Honoring true friend of education.

PositionNEWS

Byline: Ellie Oleson

COLUMN: TELEGRAM & GAZETTE SANTA

Former Massachusetts Highway Department truck driver and foreman John P. Kleya and his sister, Elaine Sughrue, former public library director in Douglas, have remained very close despite some health problems that have left Mr. Kleya retired to the Crescent Manor Nursing Home in Grafton.

Mrs. Sughrue and her husband, retired teacher Jack Sughrue, made a generous donation to the Telegram & Gazette Santa Fund in honor of Mr. Kleya.

"John is the most generous, kind person in the world. All his money went to support kids and schools. We were happy to do this for him. He'll never stop helping kids in need," Mr. Sughrue said.

Mr. Sughrue has also spent a lifetime helping children. The Whitinsville native first taught at Castleton College, then Rutland Center School in Vermont, before returning to Massachusetts. He taught elementary school in Millbury for a time, then spent the next 30 years teaching Grade 5, then Grade 3, in Framingham.

Even after his retirement back in Whitinsville, he continued teaching, most recently offering computer instruction at the Northbridge Senior Center.

On July 18, 2009, Mr. Sughrue was inducted into the TI99ers Hall of Fame. Induction is only open to those who made "an important, established and lasting contribution to using the family of Texas Instruments home computers or the Myarc Geneve 9640 computer."

According to literature accompanying his induction, Mr. Sughrue was on the very forefront of home computer use. When Texas Instruments loaned him a TI-99-4 computer to use in his classroom in Framingham around 1980, "they probably had the first computer in an elementary classroom in America. There was no software or storage device at all."

Mr. Sughrue has been active in the Massachusetts Users of the Ninety-Nine and Computer Hobbyists (MUNCH) in Worcester since 1983, and has kept up with the computer field ever since. He still helps his wife when the latest model frustrates her.

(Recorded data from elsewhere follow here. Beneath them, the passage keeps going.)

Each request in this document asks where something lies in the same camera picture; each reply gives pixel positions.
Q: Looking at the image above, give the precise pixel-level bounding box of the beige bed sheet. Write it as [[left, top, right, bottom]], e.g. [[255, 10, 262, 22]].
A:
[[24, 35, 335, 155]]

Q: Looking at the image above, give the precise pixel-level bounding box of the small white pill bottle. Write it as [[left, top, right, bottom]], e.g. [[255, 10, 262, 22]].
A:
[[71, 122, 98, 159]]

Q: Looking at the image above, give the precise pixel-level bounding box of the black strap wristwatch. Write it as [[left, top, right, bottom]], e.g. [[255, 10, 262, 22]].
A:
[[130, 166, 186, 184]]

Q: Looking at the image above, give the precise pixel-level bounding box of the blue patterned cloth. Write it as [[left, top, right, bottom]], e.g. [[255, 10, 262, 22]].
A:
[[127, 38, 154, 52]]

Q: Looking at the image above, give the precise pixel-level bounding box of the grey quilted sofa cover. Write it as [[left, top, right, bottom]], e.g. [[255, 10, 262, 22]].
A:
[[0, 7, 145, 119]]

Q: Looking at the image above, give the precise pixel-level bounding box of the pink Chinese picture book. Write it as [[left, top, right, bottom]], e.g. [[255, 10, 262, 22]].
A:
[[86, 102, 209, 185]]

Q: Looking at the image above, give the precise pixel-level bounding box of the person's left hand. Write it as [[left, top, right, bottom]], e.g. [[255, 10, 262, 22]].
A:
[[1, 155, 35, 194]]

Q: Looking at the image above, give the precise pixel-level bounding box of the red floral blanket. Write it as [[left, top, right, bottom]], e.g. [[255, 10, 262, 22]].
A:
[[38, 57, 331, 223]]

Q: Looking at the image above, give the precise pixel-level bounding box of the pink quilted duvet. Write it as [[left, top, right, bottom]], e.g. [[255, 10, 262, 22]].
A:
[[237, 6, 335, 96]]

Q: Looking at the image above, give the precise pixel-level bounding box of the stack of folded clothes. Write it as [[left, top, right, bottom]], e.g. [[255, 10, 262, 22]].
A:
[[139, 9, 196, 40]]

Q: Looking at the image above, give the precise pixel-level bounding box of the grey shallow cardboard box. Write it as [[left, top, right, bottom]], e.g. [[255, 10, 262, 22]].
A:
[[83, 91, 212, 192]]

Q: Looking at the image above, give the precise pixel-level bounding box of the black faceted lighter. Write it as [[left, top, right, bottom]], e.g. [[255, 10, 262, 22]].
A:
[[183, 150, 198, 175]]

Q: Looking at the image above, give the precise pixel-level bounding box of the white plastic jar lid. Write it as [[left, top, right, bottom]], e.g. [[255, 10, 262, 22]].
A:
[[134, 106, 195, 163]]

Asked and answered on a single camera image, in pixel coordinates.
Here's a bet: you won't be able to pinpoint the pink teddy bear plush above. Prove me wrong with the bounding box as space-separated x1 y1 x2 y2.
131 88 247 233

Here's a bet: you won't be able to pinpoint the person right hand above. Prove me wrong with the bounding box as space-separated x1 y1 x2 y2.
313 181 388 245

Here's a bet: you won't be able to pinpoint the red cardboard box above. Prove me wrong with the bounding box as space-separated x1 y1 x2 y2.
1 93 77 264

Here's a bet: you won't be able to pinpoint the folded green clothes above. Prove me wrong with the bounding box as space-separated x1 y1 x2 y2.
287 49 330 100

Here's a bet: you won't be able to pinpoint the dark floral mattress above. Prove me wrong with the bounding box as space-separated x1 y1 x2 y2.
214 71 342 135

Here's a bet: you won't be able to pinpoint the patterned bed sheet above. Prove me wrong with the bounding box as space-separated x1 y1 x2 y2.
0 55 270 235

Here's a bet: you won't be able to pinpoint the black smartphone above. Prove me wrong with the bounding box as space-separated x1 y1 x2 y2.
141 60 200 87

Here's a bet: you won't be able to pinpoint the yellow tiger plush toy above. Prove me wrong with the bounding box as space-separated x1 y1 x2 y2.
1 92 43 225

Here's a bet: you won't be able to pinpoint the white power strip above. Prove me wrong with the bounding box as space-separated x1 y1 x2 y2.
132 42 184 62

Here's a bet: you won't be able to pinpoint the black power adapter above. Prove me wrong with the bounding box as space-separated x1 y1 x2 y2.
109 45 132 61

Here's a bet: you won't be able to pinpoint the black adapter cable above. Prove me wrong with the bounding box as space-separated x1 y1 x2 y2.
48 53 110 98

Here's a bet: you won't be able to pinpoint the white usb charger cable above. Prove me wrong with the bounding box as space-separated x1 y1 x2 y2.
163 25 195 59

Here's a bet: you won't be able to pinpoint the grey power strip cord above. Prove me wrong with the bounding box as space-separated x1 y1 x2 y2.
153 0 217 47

Life is quieter for Mr. Kleya, 86, who looks like he is 60, according to his brother-in-law.

Mr. Sughrue said, "John walks four or five miles every day. He looks amazing. Our donation to the T&G Santa is from him. He asked us to do this for him. He will continue to love and support children as long as he lives."

In its 74th year, the T&G Santa Fund collects thousands of donations from generous readers and area residents to help buy toys for children in need in Central Massachusetts.